--- Given data ---
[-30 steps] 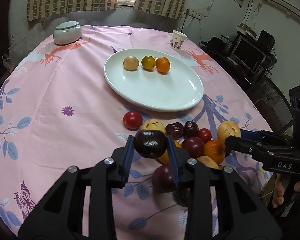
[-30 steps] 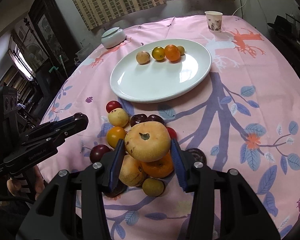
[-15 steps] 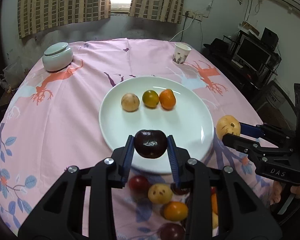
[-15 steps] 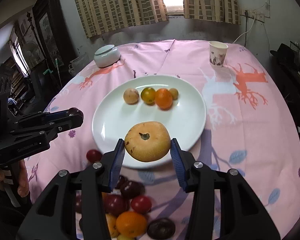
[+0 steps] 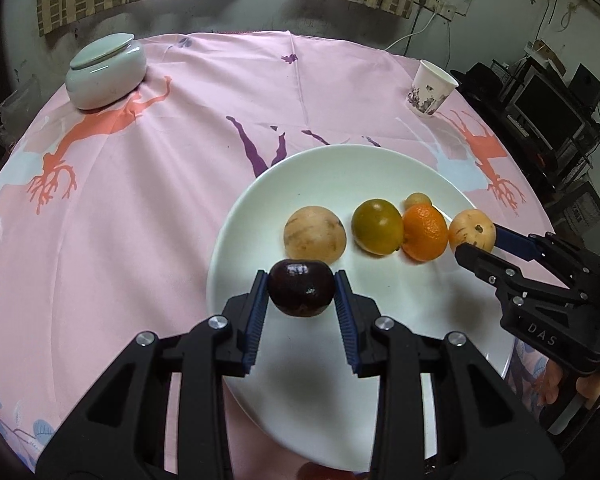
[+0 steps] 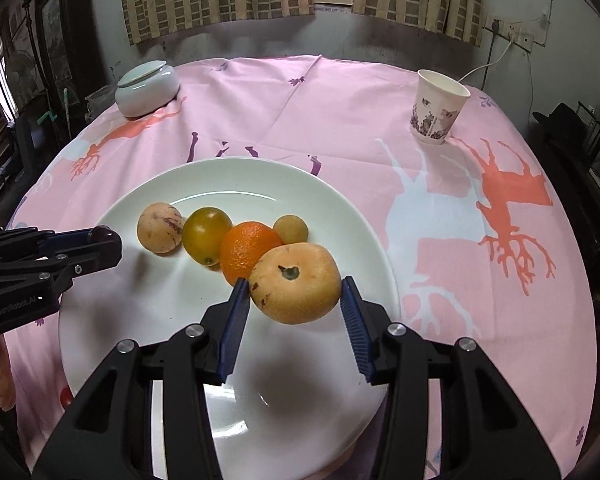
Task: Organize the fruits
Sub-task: 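Carry both fruits onto the plate and open both tools, then grasp a dark purple round fruit with the right tool while the left grasps a dark red plum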
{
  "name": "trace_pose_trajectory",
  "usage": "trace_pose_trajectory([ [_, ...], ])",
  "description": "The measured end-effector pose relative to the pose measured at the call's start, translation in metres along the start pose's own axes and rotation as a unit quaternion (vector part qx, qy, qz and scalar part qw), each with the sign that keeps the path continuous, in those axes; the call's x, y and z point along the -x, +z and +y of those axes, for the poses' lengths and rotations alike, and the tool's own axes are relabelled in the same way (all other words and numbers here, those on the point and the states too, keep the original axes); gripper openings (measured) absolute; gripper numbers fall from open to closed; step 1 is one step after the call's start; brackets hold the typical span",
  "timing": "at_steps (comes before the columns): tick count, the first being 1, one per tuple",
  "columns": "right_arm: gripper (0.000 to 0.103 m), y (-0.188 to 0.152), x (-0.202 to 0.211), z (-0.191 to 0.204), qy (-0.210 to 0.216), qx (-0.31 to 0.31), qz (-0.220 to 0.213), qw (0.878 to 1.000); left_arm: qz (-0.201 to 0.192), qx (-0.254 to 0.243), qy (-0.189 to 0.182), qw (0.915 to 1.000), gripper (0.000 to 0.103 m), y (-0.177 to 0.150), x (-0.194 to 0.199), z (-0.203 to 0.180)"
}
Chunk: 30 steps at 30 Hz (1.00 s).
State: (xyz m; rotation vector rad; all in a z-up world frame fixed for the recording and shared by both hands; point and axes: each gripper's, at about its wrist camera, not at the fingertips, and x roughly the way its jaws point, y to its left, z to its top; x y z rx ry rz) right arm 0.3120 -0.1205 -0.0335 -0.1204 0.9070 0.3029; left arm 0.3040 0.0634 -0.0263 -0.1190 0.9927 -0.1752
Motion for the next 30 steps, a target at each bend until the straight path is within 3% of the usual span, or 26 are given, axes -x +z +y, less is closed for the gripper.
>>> trace_pose_trajectory([
  [2, 0.050, 0.003, 0.000, 0.004, -0.008, 0.012, -0.007, 1.000, 0.000, 0.011, 0.001, 0.9999, 0.038, 0.002, -0.002, 0.004],
  [3, 0.058, 0.004, 0.002, 0.007, -0.019, 0.027, -0.012, 0.999, -0.003, 0.015, 0.001, 0.9999, 0.045, 0.004, -0.001, 0.005],
  [4, 0.066, 0.004, 0.007, 0.011, -0.034, 0.041, -0.023, 0.998, -0.010, 0.018, 0.000, 0.9998, 0.064, 0.004, 0.004, 0.005],
  [5, 0.066, 0.004, 0.015, 0.014, -0.052, 0.052, -0.040, 0.997, -0.023, 0.019, -0.001, 0.9996, 0.071, 0.004, 0.011, 0.005],
  [7, 0.067, 0.005, 0.036, 0.018, -0.067, 0.066, -0.065, 0.993, -0.043, 0.009, 0.006, 0.9990, 0.071, 0.002, 0.031, 0.001],
  [9, 0.067, 0.004, 0.058, 0.016, -0.066, 0.063, -0.076, 0.993, -0.058, 0.004, 0.005, 0.9983, 0.072, -0.003, 0.054, -0.001],
  [12, 0.070, -0.014, 0.099, 0.012, -0.040, 0.042, -0.082, 0.995, -0.094, -0.002, 0.013, 0.9955, 0.093, -0.029, 0.095, -0.006],
  [14, 0.089, -0.038, 0.121, 0.009, -0.013, 0.021, -0.076, 0.997, -0.113, -0.011, 0.020, 0.9933, 0.099, -0.056, 0.116, -0.010],
  [15, 0.100, -0.051, 0.128, 0.008, -0.002, 0.009, -0.076, 0.997, -0.114, -0.018, 0.024, 0.9930, 0.100, -0.070, 0.122, -0.012],
  [19, 0.101, -0.118, 0.142, 0.017, 0.023, -0.012, -0.038, 0.999, -0.104, -0.027, 0.027, 0.9939, 0.101, -0.129, 0.130, -0.016],
  [23, 0.101, -0.168, 0.158, 0.026, 0.028, -0.029, -0.037, 0.998, -0.085, -0.005, 0.000, 0.9964, 0.101, -0.180, 0.130, -0.012],
  [30, 0.101, -0.195, 0.159, 0.011, -0.013, -0.065, -0.019, 0.998, -0.067, -0.012, 0.010, 0.9976, 0.101, -0.209, 0.135, -0.009],
])
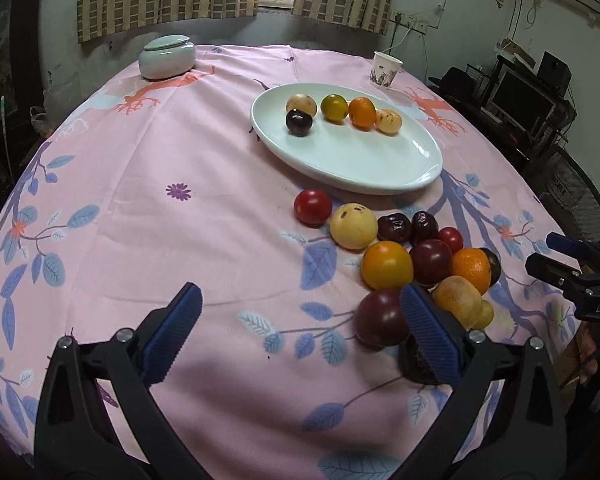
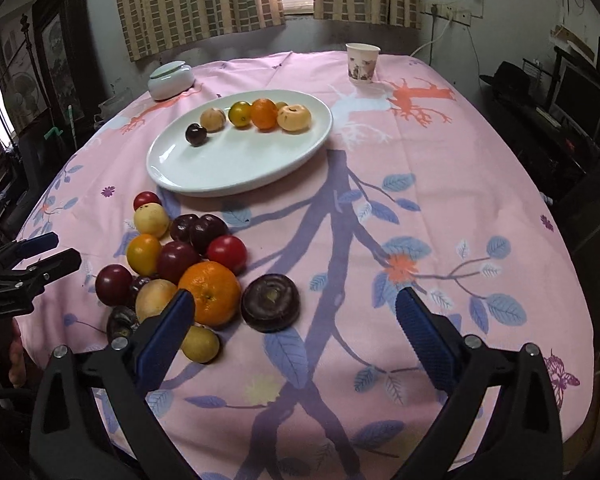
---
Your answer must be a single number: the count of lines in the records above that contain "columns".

### Output below:
2